問題は「国策としての医薬分業」への評価です。「政府・厚生省は、医療費の削減とくに薬剤費の削減のために、院外処方せんによる分業のみを医薬分業として、地域の薬局へその役割を押しつけようとしています」。

「編集後記」でも「政府・厚生省は、医療費上昇の要因の一つに、医師が不必要な薬を不必要な長期投与し、薬価差益にたよることをあげ、医師の経営とは無関係な地域の薬局に処方せんを出させることによって薬剤費を抑え…それがまた誤った『分業観』を生んでいる」と書きました。

当時の認識として、今も間違ってはいなかったと思います。医師や医療機関がすべてもうけに走っているかのように思わせ、医療不信をあおり、診療報酬による意図的な誘導もし、医療界と国民との分断を図る意図を告発する思いで報告した記憶があります。

あれからほぼ四半世紀。状況はずいぶん変わっていると思うので、「医薬分業」をめぐってどんな四半世紀であったのか、その総括は必要かと思います。

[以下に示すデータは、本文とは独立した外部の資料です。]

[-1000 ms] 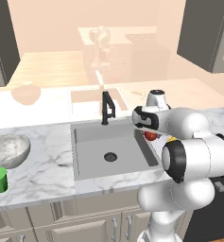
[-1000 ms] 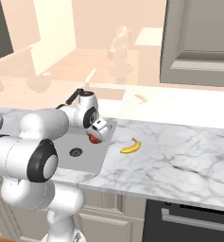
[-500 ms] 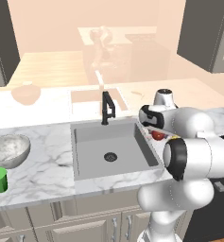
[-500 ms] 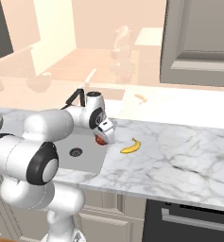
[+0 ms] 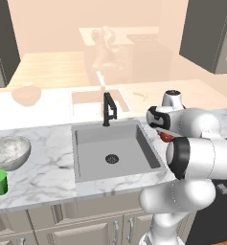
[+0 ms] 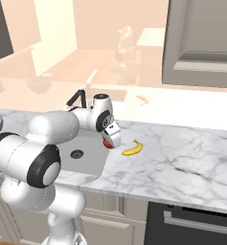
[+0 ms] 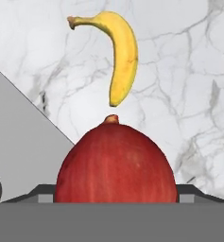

いずれにせよ、病とたたかう主人公である患者さんを中心に置き、専門家である医師・薬剤師が、分業に基づく協業を通して患者さんのために力を発揮することが医薬分業の本質だと思います。外来医療も入院医療もその本質に変わりはないと思います。

ともかく、保険薬局の地域での役割や医薬分業について、介護保険制度も導入されたこの四半世紀の状況の変化を把握しないまま言うのもなんですが、憲法25条に基づく国策としての後押しが欠けている、という私の認識は今も変わっていません。

現場のみなさん、いかがでしょうか。